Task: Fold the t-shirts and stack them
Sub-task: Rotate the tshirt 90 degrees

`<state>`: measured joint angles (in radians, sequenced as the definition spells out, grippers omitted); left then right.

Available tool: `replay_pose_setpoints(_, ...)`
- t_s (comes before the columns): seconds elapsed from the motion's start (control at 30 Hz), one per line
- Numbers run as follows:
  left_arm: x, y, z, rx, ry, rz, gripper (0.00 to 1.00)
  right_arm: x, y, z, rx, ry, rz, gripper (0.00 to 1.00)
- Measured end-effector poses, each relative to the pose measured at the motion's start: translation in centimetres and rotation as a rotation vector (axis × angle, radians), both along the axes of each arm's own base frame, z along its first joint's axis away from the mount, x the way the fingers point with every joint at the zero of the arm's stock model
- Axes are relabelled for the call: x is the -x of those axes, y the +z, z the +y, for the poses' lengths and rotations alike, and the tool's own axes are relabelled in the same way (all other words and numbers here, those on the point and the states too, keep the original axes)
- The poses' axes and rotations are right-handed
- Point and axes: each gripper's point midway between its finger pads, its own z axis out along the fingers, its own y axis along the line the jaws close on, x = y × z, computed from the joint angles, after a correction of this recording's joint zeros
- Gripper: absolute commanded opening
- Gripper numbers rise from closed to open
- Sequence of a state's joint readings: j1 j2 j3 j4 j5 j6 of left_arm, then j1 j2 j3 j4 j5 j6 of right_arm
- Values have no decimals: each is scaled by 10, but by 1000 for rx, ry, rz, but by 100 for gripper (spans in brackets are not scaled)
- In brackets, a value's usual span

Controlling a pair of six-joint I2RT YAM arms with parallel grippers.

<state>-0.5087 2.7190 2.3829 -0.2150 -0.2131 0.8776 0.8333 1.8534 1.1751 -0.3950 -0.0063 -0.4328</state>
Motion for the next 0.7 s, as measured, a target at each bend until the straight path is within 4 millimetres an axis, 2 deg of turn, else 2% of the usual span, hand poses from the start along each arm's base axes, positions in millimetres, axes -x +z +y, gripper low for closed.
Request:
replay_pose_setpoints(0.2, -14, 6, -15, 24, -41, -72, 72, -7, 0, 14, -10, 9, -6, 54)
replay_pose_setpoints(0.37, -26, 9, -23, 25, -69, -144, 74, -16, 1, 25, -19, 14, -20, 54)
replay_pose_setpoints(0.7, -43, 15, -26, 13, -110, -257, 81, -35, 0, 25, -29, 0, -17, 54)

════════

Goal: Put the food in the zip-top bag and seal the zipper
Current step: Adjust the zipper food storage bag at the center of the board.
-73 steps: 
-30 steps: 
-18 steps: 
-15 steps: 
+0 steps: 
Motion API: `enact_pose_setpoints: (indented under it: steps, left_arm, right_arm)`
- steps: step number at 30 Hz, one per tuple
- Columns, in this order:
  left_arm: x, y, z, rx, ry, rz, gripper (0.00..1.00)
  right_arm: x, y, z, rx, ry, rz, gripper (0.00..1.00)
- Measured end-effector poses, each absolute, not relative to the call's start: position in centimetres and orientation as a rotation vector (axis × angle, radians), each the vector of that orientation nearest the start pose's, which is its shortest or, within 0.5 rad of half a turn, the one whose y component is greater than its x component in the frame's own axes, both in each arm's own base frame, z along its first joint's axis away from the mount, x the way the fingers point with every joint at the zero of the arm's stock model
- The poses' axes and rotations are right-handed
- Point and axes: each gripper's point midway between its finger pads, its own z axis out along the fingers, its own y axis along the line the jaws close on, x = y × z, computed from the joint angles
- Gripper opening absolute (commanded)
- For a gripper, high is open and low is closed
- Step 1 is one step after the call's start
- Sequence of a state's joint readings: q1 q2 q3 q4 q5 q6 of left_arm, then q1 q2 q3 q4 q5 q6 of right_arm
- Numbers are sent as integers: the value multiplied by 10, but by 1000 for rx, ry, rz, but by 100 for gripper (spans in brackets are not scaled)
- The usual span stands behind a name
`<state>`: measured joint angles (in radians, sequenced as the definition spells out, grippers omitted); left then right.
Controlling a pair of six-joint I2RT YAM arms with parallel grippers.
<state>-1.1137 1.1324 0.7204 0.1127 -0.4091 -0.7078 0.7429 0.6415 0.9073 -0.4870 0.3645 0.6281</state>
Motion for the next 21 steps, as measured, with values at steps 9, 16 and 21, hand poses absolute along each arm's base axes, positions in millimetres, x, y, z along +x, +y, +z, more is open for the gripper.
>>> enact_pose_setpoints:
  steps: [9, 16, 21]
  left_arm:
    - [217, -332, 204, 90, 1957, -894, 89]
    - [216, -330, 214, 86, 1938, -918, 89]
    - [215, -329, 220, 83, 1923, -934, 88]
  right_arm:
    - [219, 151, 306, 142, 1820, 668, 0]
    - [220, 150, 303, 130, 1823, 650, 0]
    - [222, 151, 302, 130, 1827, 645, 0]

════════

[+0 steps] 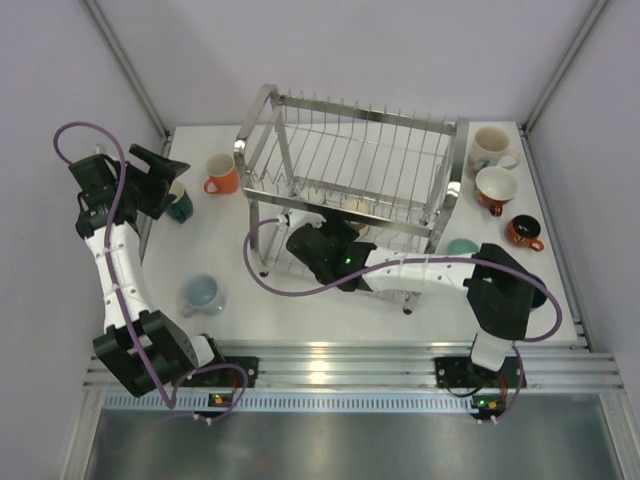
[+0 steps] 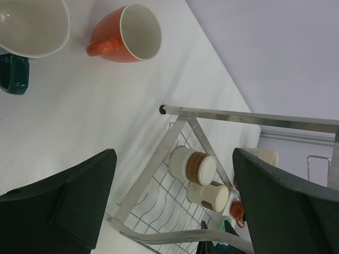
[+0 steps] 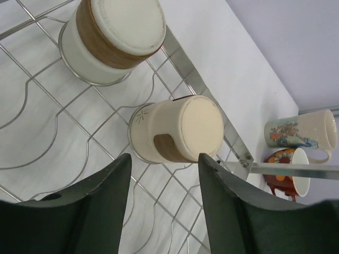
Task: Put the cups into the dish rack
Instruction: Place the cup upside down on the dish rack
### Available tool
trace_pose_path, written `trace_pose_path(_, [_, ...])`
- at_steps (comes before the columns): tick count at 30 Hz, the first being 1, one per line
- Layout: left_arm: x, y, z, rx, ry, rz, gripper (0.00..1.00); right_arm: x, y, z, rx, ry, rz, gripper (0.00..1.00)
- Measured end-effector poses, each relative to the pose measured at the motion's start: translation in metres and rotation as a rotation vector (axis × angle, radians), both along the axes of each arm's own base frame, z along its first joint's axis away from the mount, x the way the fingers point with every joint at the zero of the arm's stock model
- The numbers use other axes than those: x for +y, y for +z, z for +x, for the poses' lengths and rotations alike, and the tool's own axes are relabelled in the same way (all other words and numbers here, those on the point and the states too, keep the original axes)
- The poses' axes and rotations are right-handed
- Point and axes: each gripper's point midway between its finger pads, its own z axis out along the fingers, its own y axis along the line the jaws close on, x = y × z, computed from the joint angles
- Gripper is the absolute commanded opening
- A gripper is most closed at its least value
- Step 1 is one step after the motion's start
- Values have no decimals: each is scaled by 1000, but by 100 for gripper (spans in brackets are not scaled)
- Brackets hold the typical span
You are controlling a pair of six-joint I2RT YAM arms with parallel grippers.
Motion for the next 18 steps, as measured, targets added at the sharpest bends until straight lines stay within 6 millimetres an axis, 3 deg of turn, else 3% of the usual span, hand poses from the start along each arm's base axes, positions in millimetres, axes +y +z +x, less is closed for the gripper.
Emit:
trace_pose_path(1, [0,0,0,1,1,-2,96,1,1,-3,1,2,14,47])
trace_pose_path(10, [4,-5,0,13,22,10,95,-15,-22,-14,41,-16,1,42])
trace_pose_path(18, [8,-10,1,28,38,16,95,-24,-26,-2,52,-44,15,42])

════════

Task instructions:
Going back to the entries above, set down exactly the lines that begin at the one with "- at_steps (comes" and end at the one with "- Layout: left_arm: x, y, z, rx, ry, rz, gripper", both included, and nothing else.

Result of this task:
- at_steps (comes before the columns): tick count at 30 Hz, the first being 1, one per line
- Layout: left_arm: x, y, z, rx, ry, rz, gripper (0.00..1.00); right_arm: x, y, z, rx, ry, rz, gripper (0.00..1.00)

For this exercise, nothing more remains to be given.